* Required action: Please return every line from the entries that has the string "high" in it.

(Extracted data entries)
---+---

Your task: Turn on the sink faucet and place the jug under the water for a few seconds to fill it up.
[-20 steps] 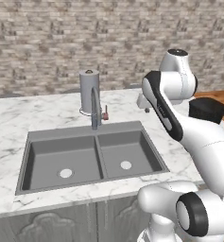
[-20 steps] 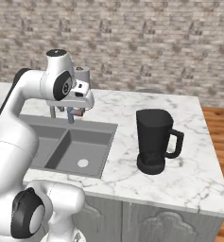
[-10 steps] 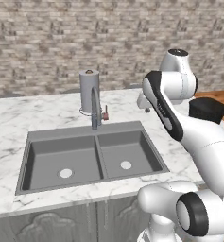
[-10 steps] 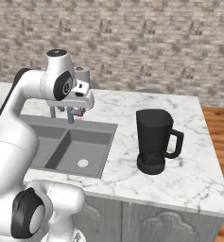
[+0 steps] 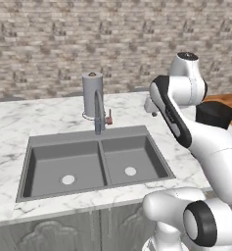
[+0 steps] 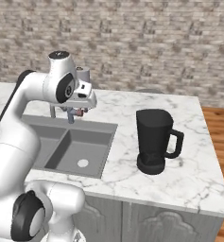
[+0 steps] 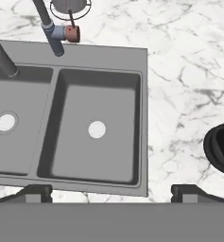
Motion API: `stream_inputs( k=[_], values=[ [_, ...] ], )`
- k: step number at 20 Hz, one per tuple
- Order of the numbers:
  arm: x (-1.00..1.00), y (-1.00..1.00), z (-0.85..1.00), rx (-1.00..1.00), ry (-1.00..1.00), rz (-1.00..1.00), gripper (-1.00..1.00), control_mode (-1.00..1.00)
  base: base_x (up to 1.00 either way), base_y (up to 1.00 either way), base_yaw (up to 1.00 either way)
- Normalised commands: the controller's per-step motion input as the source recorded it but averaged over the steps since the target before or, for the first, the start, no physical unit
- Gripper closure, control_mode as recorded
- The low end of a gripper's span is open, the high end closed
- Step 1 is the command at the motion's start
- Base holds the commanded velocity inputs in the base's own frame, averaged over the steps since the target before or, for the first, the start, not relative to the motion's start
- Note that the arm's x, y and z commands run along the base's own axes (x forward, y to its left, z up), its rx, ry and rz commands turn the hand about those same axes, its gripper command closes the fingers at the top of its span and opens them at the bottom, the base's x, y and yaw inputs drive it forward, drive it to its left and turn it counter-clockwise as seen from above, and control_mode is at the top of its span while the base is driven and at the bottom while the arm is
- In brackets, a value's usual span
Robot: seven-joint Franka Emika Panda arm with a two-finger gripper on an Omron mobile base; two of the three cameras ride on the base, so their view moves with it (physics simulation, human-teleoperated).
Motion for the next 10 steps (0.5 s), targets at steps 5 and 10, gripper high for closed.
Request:
stream_inputs(
  k=[5,10],
  values=[
    [0.55,-0.18,-0.63,0.00,-0.38,0.17,-1.00,-1.00,0.00,0.00,0.00],
    [0.81,0.13,-0.38,0.00,-0.37,0.23,-1.00,-1.00,0.00,0.00,0.00]
  ],
)
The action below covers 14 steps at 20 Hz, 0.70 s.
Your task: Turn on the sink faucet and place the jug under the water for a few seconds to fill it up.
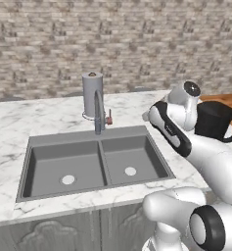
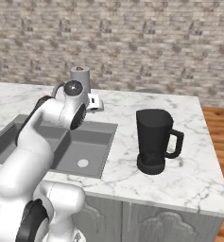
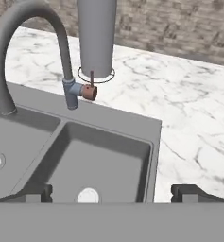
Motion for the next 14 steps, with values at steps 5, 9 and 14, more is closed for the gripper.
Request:
stream_inputs(
  k=[5,9,14],
  values=[
    [0.62,0.33,-0.11,0.02,-0.18,0.22,-1.00,-1.00,0.00,0.00,0.00],
    [0.49,0.35,-0.14,0.00,-0.31,0.23,-1.00,-1.00,0.00,0.00,0.00],
    [0.27,0.32,-0.13,0.01,-0.24,0.16,-1.00,-1.00,0.00,0.00,0.00]
  ],
)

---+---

* Problem solution:
- The low end of a gripper's span is open, the high end closed
Motion for the next 10 steps (0.5 s), targets at steps 5 and 10, gripper high for closed.

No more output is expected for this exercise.